Our study is the first to show that histologic grade is associated with EGFR mutation regardless of ethnicity, sex or smoking status in metastatic lung adenocarcinoma. This finding is of importance in routine clinical practice as using histologic grade to predict the incidence of EGFR mutation is simple and practical. The cohort of patients in our study shares the characteristics reported in the literature correlating the incidence of EGFR mutations with ethnicity, histologic type and smoking status [3,23]. Our data showed a significant difference in OS between the EGFR mutation-positive and -negative populations with differential proportion and length of exposure to erlotinib. This is consistent with the findings from the randomized phase III trials [30,31], though a meta-analysis of 23 heterogeneous trials showed improvement of PFS, but not OS, with TKIs in patients with EGFR mutation-positive metastatic NSCLC [32]. For early-stage NSCLC, a report of a French cohort of 38 cases showed that EGFR mutation was more frequently found in intermediate grade disease [33]. However, in a separate study of early-stage NSCLC, EGFR mutation was found to be of no prognostic value [34].

One case of metastatic adenosquamous cell carcinoma (out of four cases) had an exon 19 deletion in our cohort but did not benefit from erlotinib, in contrast to the two patients with metastatic squamous cell carcinoma carrying exon 19 deletion. A previous study from Japan showed that approximately 21.9% out of 32 cases of adenosquamous cell carcinoma of the lung were positive for EGFR mutation [35]. A case report showed a patient with adenosquamous carcinoma and with exon 19 deletion who responded to gefitinib with progression-free survival (PFS) of 19 months [36]. There is evidence that not all EGFR TKIs have the same activity for all EGFR sensitive mutations and the same mutation in different histology may confer differential sensitivity to TKIs [37,38,39,40].
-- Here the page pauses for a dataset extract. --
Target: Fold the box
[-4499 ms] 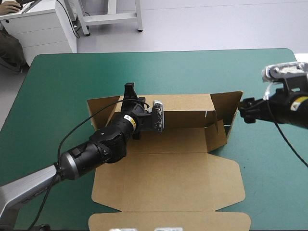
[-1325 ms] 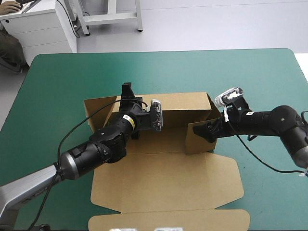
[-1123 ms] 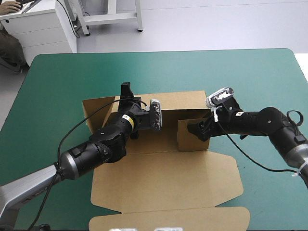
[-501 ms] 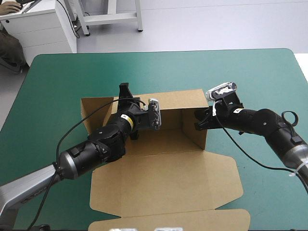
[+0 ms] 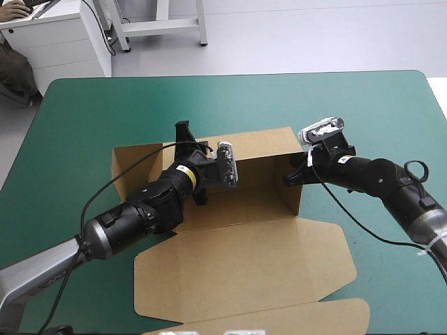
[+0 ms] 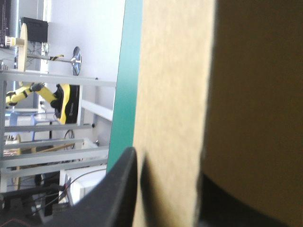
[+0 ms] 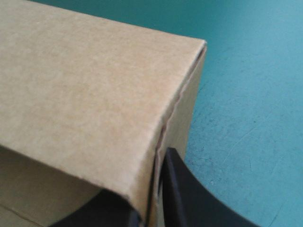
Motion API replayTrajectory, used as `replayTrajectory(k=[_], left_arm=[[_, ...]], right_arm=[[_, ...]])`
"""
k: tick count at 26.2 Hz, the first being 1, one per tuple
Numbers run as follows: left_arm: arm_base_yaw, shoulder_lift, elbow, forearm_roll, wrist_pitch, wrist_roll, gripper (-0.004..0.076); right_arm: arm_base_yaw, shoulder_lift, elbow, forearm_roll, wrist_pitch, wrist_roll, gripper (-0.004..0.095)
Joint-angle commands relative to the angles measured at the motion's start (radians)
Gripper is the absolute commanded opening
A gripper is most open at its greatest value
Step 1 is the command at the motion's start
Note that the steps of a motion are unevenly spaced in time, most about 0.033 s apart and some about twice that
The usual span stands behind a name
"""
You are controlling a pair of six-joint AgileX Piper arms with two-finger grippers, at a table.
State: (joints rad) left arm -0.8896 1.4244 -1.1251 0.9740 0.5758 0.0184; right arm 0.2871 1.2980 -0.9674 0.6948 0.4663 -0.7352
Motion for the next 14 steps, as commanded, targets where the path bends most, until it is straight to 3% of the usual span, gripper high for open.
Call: replayTrajectory(k=[1,4,6,11,14], left_arm=[[-0.037,-0.024,-0.074,-0.016,-0.078,-0.018,0.0447],[-0.095,-0.024,-0.110,-0.016,-0.052,-0.042,0.0666],[-0.145,-0.024,-0.129,-0.011,-0.017,-0.058,0.0721],[-0.312,-0.024,-0.159,0.019,0.174,-0.062,0.0726],[-0.412,-0.026,-0.159,0.054,0.286,-0.051,0.0694]], right_arm=[[0.014,-0.027,-0.032,-0.088,-0.070,0.140,-0.0008],[0.006,-0.025,-0.035,-0.289,-0.201,0.387,-0.0008],[-0.011,-0.025,-0.039,-0.436,-0.237,0.552,-0.0008],[-0.079,-0.017,-0.060,-0.730,-0.192,0.866,-0.0009],[-0.094,-0.017,-0.062,-0.768,-0.173,0.881,-0.0009]])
Our study has several limitations, including that it is a retrospective study and that the sample size of the EGFR mutation-positive patients was not sufficiently large to provide the statistical power required in some subset analysis. Additional studies with a larger cohort of EGFR-positive patients in the future shall provide further insight as to what type of EGFR mutations may be associated with histologic grade. For example, is high grade histology associated with the presence of de novo EGFR T790M mutation and the other EGFR mutations associated with resistance to EGFR TKI? The detection of de novo EGFR T790M in metastatic NSCLC was found to be associated with shorter PFS and OS [41,42,43].

Our study has several strengths including that the study population was derived from a large organization with more than four million members of diverse ethnicity and demonstrated clinical characteristics representative of similar patients in the larger community; the median follow-up of patients was more than 36 months with clear demonstration of OS difference between the EGFR mutation-positive and -negative populations coupled with the data on the exposure to erlotinib.

5. Conclusions

In summary, histologic grade is a valuable clinical factor predictive of EGFR mutations in metastatic lung adenocarcinoma and may help guide patient selection for promptly initiating systemic therapy in the first-line setting. For this reason, reporting histologic grade for metastatic NSCLC should be a routine practice.